Honduras
A las 3:51 de la tarde y por unanimidad, la asamblea del Movimiento Unificado Campesino del Aguán (Muca) ratificó ayer los compromisos asumidos por los dirigentes la madrugada del miércoles en Tegucigalpa, lo que pone fin al conflicto agrario que duró cuatro meses y dejó nueve muertos (siete guardias y dos campesinos) y cuantiosas pérdidas económicas para los empleados e inversionistas privados.
“Ahora a trabajar”, les dijo el presidente Porfirio Lobo Sosa, quien se trasladó a Trujillo con sus principales colaboradores para ser testigo de honor de la ratificación pública de las 28 cooperativas que conforman el Muca.
La ceremonia estaba programada para las 2:00 de la tarde, pero fue hasta las 4:00 cuando el presidente Lobo Sosa firmó el acta que pone fin a este conflicto cuya negociación permitirá a unas 3,000 familias acceder a dos hectáreas cada una, que destinarán al cultivo de palma africana, granos básicos y otros productos de la tierra.
Son tres mil hectáreas cultivadas con palma africana las que el gobierno comprará al empresario agrícola Miguel Facussé a un costo aproximado de mil millones de lempiras, para lo cual se pondrán a la venta bonos agrarios.

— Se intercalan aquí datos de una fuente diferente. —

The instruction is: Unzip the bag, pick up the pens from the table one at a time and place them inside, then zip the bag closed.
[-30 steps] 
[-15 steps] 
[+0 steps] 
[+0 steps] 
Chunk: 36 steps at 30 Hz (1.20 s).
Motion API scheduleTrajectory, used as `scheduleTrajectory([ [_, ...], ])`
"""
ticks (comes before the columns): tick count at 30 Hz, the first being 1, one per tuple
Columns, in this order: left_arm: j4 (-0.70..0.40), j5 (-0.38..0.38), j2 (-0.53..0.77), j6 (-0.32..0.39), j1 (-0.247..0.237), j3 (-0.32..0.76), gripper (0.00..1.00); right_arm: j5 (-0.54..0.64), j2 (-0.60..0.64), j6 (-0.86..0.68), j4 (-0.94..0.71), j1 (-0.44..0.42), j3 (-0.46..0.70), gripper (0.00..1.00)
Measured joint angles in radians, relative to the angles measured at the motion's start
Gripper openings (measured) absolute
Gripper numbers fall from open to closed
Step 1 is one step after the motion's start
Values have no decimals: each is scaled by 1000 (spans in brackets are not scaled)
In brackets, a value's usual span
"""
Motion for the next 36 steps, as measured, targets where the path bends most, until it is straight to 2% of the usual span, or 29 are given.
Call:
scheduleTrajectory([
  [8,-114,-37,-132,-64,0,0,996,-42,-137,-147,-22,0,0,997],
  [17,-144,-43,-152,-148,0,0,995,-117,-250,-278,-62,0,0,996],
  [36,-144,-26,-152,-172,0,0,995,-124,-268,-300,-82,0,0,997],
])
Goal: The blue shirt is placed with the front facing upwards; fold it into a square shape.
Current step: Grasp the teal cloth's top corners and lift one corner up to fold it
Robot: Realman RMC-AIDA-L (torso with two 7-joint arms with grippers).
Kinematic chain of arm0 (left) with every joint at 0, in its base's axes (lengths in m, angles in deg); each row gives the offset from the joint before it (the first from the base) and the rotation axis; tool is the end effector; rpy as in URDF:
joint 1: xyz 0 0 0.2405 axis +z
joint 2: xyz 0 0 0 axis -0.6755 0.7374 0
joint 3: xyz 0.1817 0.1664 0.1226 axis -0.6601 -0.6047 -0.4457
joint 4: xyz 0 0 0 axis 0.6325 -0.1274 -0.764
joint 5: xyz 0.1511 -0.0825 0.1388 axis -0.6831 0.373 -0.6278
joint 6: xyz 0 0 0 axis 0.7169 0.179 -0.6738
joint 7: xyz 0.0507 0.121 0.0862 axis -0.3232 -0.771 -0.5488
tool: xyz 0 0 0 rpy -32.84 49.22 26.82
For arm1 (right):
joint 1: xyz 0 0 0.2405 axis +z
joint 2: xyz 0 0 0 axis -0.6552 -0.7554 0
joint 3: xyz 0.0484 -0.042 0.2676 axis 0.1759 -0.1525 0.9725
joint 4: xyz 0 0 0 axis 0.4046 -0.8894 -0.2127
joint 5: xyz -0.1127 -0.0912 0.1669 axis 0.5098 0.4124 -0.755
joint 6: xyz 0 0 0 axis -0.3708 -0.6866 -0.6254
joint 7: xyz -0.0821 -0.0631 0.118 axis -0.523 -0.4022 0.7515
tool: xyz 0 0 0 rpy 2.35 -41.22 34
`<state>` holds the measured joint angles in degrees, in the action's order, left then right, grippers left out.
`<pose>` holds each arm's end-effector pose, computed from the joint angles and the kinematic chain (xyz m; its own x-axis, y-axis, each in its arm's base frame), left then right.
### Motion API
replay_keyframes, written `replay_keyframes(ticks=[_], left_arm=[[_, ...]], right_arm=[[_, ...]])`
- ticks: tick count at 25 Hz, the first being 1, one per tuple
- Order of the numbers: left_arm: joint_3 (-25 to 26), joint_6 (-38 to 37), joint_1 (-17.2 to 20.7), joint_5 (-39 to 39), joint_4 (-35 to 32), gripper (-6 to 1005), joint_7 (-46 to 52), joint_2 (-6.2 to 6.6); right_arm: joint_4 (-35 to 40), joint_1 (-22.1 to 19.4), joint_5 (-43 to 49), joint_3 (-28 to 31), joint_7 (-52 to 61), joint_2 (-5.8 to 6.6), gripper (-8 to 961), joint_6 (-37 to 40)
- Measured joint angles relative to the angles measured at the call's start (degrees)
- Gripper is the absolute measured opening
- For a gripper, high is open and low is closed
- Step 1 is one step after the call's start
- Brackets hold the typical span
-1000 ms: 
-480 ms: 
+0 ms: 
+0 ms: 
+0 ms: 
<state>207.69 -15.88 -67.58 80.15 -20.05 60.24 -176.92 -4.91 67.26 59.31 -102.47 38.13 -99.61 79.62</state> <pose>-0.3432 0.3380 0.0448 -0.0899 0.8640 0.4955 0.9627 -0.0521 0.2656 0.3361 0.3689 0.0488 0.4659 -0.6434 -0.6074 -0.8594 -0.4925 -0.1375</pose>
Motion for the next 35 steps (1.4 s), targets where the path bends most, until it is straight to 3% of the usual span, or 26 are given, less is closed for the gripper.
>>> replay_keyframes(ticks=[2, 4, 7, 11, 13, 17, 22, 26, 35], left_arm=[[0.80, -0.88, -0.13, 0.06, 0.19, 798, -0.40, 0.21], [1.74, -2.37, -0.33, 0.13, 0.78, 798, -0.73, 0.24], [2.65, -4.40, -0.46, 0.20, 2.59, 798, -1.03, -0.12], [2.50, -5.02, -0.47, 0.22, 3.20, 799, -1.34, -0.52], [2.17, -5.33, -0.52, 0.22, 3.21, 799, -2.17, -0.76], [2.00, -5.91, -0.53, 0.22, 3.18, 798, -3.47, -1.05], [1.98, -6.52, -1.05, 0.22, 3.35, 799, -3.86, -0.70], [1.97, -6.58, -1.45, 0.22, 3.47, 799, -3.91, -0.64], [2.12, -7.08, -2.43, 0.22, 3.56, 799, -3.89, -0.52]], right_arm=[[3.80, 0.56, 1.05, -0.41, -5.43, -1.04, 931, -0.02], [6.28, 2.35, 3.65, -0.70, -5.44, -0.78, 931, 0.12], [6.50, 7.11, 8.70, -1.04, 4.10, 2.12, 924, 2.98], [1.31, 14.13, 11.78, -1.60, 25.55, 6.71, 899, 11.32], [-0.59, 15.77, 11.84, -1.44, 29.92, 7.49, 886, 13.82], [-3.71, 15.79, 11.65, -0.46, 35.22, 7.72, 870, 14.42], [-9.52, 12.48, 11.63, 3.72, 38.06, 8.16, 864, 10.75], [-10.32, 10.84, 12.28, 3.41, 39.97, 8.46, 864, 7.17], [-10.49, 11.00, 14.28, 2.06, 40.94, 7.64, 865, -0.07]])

Los campesinos firmarán títulos valores que los comprometen pagar al Estado, solo que a largo plazo, el valor de las tierras.
Otras tres mil hectáreas no cultivadas serán compradas en zonas aledañas a terceros empresarios agrícolas que quieran vender y posiblemente se consiga otra cantidad de tierras nacionales que, según funcionarios del Instituto Nacional Agrario, hay en la misma zona del Bajo Aguán.
El acuerdo firmado en Tegucigalpa y ratificado ayer en Trujillo contempla, además, la entrega al Muca -dentro de un año- de otras cinco mil hecáteras, de las cuales mil deberán estar cultivadas de palma africana y cuatro mil no están cultivadas.
Aparte, el gobierno se compromete trasladar a los campesinos el excedente, si lo hay, del techo que resulte de la remedida de tierras cuyo trabajo iniciará en los próximos días.
Durante el evento, algunos dirigentes campesinos y miembros de la resistencia le preguntaron al presidente Lobo Sosa por qué le tenía temor a una asamblea nacional constituyente.
El mandatario habría dicho que no le tiene ningún miedo a esta idea, pero que por ahora el pueblo le dio el mandato de llevar paz a la nación y reconciliar a las familias hondureñas.
El Partido Unificación Democrática propuso, como única propuesta de campaña, instalar la asamblea constituyente. El resultado fue una contundente derrota en las urnas, al grado que el partido pasó a ser la quinta y última fuerza política del país.
Lobo ofrece total apoyo
Antes de que hablara el mandatario Lobo Sosa, el portavoz del movimiento campesino, Rudy Hernández, pidió al gobierno la colaboración “logística necesaria, como ser la tecnología agraria para producir y hacer desarrollar a este departamento. No solo vamos a cultivar palma, vamos a cultivar granos básicos. Esperamos que se nos brinde la oportunidad para desarrollar el Bajo Aguán y servir a Honduras”, dijo el dirigente.
Ante esta petición pública, el gobernante dijo que desde un principio tuvo claro que a los campesinos hay que ayudarlos técnica y financieramente.
El plan, precisó, “es ayudarles a producir y que sea una actividad que dé beneficio a la familia. Lo tomo de corazón como un proyecto piloto.
Vamos a apoyarlos. Lo que les pido es que ustedes también pongan de su parte: trabajar duro, trabajar cada día con lo suyo”.
“Tienen mi confianza, he conocido muchos de estos proyectos. Algunos exitosos, otros no, porque ha faltado voluntad de algunas de las partes. Pongamos la voluntad a este empeño. De parte nuestra van a tener ese apoyo”, expresó el gobernante.
Luego añadió: “Tengamos fe en que este proyecto va a salir bien, yo les tengo nuestro apoyo. Yo dije: vamos a arreglar ese problema”.
El número uno de la Casa de Gobierno dijo que tiene claro que ante la problemática agraria “solo hay una salida: construir riqueza, y esto es parte de una oportunidad a la que tienen derecho y tenemos que dales como estado”.
Ante la necesidad de resolver los problemas que enfrenta un país, no importan las posiciones ideológicas, lo importante es que haya voluntad política para resolverlos.
“Todos tenemos posición ideológica diferente, pero tenemos un interés común y es que nuestro pueblo viva en mejores condiciones y hoy en el mundo la onda no es la confrontación, la salida es la conciliación del trabajo conjunto y solidario”, expresó Lobo Sosa.